13 min + [WARM 145ºF] 240 min
2 ½–3 ½ cups (600–800 g) cooked white rice
1 ⅓ lb pork belly, about 2” wide and 8” long, room temperature
Sauce Mixture
4 tablespoons soy sauce
4 tablespoons sake
1 tablespoon mirin
2 tablespoons brown sugar
1” piece fresh ginger, peeled, grated
1 clove garlic, grated
1 teaspoon vegetable oil
Ground Sichuan peppercorns and freshly ground black pepper, to taste (optional)
Preheat the pan over medium-high heat for about 90 seconds. Add in oil and swirl to coat evenly. Allow smoke to rise from the entire surface of the skillet, then add pork. Sear each side for about 2 minutes and remove excess oil with a paper towel. Once pork is browned, remove from pan and set aside. Add Sauce Mixture to pan and simmer until thickened.

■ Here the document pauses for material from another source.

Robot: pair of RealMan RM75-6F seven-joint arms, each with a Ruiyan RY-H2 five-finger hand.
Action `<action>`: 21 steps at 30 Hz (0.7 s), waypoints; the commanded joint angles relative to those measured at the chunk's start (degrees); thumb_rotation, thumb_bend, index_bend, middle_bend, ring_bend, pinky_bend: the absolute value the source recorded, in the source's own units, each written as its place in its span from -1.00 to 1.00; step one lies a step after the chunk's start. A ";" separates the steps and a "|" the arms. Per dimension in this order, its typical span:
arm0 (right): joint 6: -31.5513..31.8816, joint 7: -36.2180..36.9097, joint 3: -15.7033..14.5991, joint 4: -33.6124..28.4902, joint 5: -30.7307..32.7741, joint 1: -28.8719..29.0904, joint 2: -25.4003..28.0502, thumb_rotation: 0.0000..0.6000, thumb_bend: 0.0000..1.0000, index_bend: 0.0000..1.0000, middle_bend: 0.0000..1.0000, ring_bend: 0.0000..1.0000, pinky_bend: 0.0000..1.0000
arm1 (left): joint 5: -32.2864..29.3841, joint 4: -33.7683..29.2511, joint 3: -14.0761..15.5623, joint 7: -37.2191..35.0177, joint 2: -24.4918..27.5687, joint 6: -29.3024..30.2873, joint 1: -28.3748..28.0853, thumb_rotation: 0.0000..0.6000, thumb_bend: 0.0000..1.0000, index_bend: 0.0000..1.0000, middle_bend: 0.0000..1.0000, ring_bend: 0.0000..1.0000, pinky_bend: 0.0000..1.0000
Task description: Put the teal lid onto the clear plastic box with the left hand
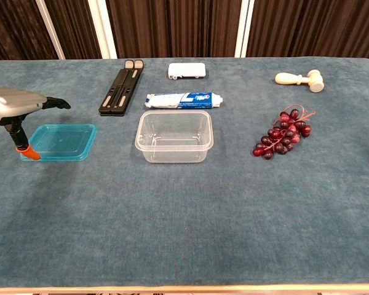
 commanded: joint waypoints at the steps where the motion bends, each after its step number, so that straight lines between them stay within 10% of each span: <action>1: -0.04 0.02 0.02 -0.06 0.06 -0.01 0.06 1.00 -0.28 -0.91 -1.00 -1.00 -1.00 | -0.78 -0.06 0.51 1.14 -0.72 1.25 -0.06 1.00 -0.99 -1.00 -0.93 -1.00 -1.00; 21: 0.01 0.27 0.21 -0.33 0.44 -0.12 0.13 1.00 -0.28 -0.91 -1.00 -1.00 -1.00 | -4.42 0.81 0.98 1.61 -2.04 -1.00 -2.32 1.00 -0.99 -1.00 -0.85 -1.00 -1.00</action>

Place pork and sauce into a sealable bag. Add 8 cups of water into the pot. Seal the bag, leaving one corner unsealed. Holding the bag by the unsealed corner, gently lower it into the water. Press out as much air as possible with your hands, then seal closed.

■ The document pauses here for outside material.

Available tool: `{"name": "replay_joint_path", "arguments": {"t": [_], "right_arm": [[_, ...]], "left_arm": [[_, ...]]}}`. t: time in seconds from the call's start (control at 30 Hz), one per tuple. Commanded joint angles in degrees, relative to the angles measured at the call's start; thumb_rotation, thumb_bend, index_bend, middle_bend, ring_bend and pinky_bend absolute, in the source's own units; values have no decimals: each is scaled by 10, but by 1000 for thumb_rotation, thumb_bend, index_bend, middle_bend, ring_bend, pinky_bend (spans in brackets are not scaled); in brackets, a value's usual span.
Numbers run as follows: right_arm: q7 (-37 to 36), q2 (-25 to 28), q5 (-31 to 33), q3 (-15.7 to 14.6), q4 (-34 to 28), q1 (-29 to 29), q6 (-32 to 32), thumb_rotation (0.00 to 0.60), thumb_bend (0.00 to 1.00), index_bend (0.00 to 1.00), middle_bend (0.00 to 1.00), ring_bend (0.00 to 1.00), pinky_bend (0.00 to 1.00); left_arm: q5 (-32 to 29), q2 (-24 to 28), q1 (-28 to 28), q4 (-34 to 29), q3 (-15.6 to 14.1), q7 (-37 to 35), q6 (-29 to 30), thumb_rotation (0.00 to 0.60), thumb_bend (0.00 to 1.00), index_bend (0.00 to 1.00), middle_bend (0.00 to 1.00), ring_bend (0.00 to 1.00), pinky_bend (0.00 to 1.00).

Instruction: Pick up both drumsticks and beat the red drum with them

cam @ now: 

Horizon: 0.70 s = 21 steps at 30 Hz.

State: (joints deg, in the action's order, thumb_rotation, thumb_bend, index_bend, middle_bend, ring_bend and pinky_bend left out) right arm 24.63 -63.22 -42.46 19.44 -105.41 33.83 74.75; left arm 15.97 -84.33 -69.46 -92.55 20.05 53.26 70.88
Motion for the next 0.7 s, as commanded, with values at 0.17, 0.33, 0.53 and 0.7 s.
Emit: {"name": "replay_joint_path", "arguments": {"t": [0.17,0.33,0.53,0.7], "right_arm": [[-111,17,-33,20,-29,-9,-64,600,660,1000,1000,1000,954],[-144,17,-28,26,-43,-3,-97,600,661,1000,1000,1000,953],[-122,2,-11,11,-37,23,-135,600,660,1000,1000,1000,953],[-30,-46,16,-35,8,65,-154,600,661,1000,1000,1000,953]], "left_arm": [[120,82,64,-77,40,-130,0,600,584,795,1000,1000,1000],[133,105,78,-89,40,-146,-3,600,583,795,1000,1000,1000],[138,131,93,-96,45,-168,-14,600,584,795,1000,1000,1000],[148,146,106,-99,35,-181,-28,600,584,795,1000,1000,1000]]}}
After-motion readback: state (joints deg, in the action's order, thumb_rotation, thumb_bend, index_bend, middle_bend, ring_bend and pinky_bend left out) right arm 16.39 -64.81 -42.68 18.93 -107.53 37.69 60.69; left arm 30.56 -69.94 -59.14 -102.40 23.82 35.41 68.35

Set the temperature to [WARM 145°F]. Once you hear a beep after 5 minutes, submerge the bag in the water and sous-vide, covered for 240 minutes.
Remove pork from bag and set aside the remaining sauce. Cut pork into ¼” thin slices.

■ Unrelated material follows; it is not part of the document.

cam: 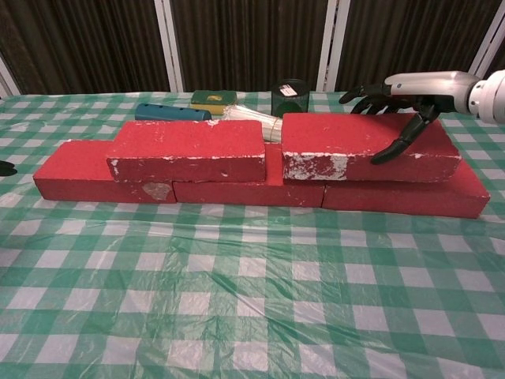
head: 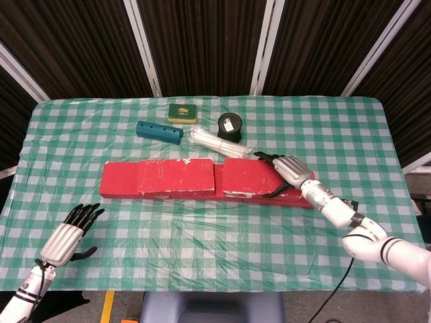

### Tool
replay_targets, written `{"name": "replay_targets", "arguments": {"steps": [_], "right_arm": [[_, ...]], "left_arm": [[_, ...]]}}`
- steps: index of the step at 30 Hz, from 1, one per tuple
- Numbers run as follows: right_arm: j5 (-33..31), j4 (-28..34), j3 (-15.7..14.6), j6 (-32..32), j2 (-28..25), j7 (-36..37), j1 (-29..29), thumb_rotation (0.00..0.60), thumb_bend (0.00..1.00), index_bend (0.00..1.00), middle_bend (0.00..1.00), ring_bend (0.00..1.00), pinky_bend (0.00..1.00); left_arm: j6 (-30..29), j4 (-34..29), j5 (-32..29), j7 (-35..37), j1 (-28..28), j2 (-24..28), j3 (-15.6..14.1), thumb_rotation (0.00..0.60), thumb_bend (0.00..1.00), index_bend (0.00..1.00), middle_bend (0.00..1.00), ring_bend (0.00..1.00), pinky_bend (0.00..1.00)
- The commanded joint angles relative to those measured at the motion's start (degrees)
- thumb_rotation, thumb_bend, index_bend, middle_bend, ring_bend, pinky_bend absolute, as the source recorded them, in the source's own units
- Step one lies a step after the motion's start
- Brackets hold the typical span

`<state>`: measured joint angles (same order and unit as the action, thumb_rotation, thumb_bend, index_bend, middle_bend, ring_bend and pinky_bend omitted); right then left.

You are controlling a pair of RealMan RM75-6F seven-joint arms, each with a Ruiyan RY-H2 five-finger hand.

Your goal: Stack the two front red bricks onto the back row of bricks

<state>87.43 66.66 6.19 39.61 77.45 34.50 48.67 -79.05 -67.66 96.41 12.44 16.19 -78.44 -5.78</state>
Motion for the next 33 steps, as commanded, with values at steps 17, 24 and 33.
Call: {"name": "replay_targets", "arguments": {"steps": [17, 24, 33], "right_arm": [[-0.7, -2.7, -1.1, 0.9, 2.6, 0.8, 1.5, 0.6, 0.18, 0.17, 0.3, 0.29, 0.51], [-1.1, -2.9, -1.2, 1.2, 3.1, 0.3, 1.8, 0.6, 0.18, 0.16, 0.3, 0.29, 0.51], [-2.0, -2.5, -1.3, 0.7, 3.2, -0.8, 2.1, 0.6, 0.18, 0.07, 0.29, 0.26, 0.45]], "left_arm": [[0.6, 0.2, -0.2, -0.1, 0.2, -0.1, 0.1, 0.6, 0.24, 0.0, 0.0, 0.0, 0.02], [0.9, 0.2, -0.2, 0.0, 0.3, -0.2, 0.0, 0.6, 0.24, 0.0, 0.0, 0.0, 0.02], [1.1, 0.3, -0.2, 0.3, 0.4, -0.1, 0.0, 0.6, 0.24, 0.0, 0.0, 0.0, 0.02]]}}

Preheat the pan over medium-high heat for about 90 seconds. Add in oil and swirl to coat evenly. Allow smoke to rise from the entire surface of the skillet, then add pork. Sear each side for about 10 seconds and add sauce coating the pork.
Plate pork in a concentric shape on top of a bowl of rice and pour the remaining sauce. Sprinkle peppers and serve.
If you prefer more sauce, add an additional tablespoon of soy sauce, sake, and mirin to Sauce Mixture.